2018 Thanksgiving Buckle Up America from the NHTSA
FACT SHEET
Thankful for Seat Belt Safety
Whether you’re traveling across town or across the country, it’s essential to always wear your seat belt.
- Thanksgiving weekend, millions of Americans will hit the roads, eager to spend time with family and friends. It’s one of the busiest travel times of the year, and unfortunately, that means more crashes.
- The National Highway Traffic Safety Administration (NHTSA) is reminding everyone that seat belts save lives through the campaign Buckle Up—Every Trip. Every Time. Buckling up gives the best defense against injury or death in a crash.
- In 2016, there were 23,714 passenger vehicle occupants (in passenger cars, pickup trucks, vans, or SUVs) killed in traffic crashes in the United States. Almost half (48%) of those who were killed were not wearing their seat belts.
- NHTSA estimates that seat belts saved the lives of 14,668 passenger vehicle occupants age 5 and older in 2016. If everyone had worn their seat belts on every trip that year, an additional 2,456 lives could have been saved.
- The facts don’t lie: when you wear your seat belt as a front-seat occupant of a passenger car, your risk of fatal injury goes down by 45 percent. For light-truck occupants, that risk is reduced by 60 percent.
- Young people continue to be over-represented in fatal crashes and seat belt non-use. Among the passenger vehicle occupants killed in crashes in 2016, occupants 13-15 and 25-34 years old were unrestrained at a rate of 62 and 59 percent, respectively.
- Males are more likely than females to be unrestrained in fatal crashes. Fifty-two percent of the male passenger vehicle occupants killed in crashes in 2016 were unrestrained, compared with 40 percent of females.
- If you’re ejected from a vehicle in a crash, odds are that you will not survive. In 2016, 8 out of 10 (81%) of the people totally ejected from vehicles in crashes were killed. Wearing your seat belt is the most effective way to prevent ejection; only 1 percent of occupants wearing seat belts were ejected in fatal crashes, compared to 29 percent of those who were unrestrained.
Make this Thanksgiving different from years past.
- During the Thanksgiving holiday weekend in 2016 (6 p.m. on Wednesday, November 23th, to 5:59 a.m. on Monday, November 28th), there were 341 passenger vehicle occupants killed in traffic crashes across the nation.

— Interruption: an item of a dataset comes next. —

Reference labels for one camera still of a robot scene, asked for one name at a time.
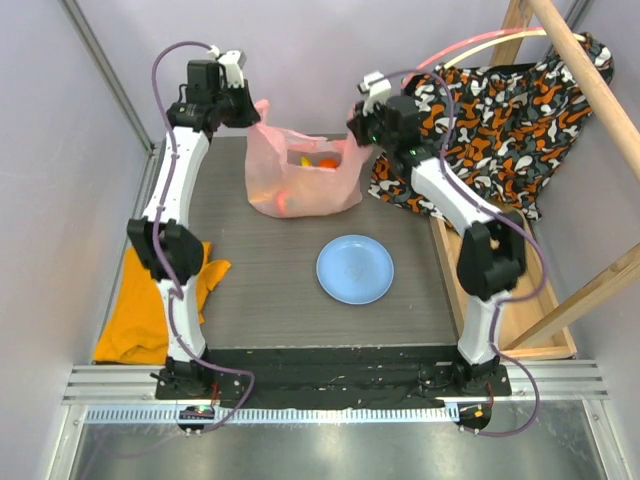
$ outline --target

- Tragically, 49 percent of those killed were not buckled up, representing an increase in seat belt use compared to the same weekend in 2015, when 52 percent of those killed in traffic crashes were unrestrained.
- Nighttime is deadlier than daytime in terms of seat belt use. Over the 2016 Thanksgiving weekend, 55 percent of passenger vehicle occupants killed in crashes at night were unbuckled, compared to 39 percent during the day.
- Surviving your Thanksgiving drive this year—and making it to next Thanksgiving—can be as simple as buckling up. In the last decade, seat belts have saved the lives of more than 100,000 people in the United States. Those people are thankful they wore their seat belts. Won’t you wear yours? Buckle Up—Every Trip. Every Time.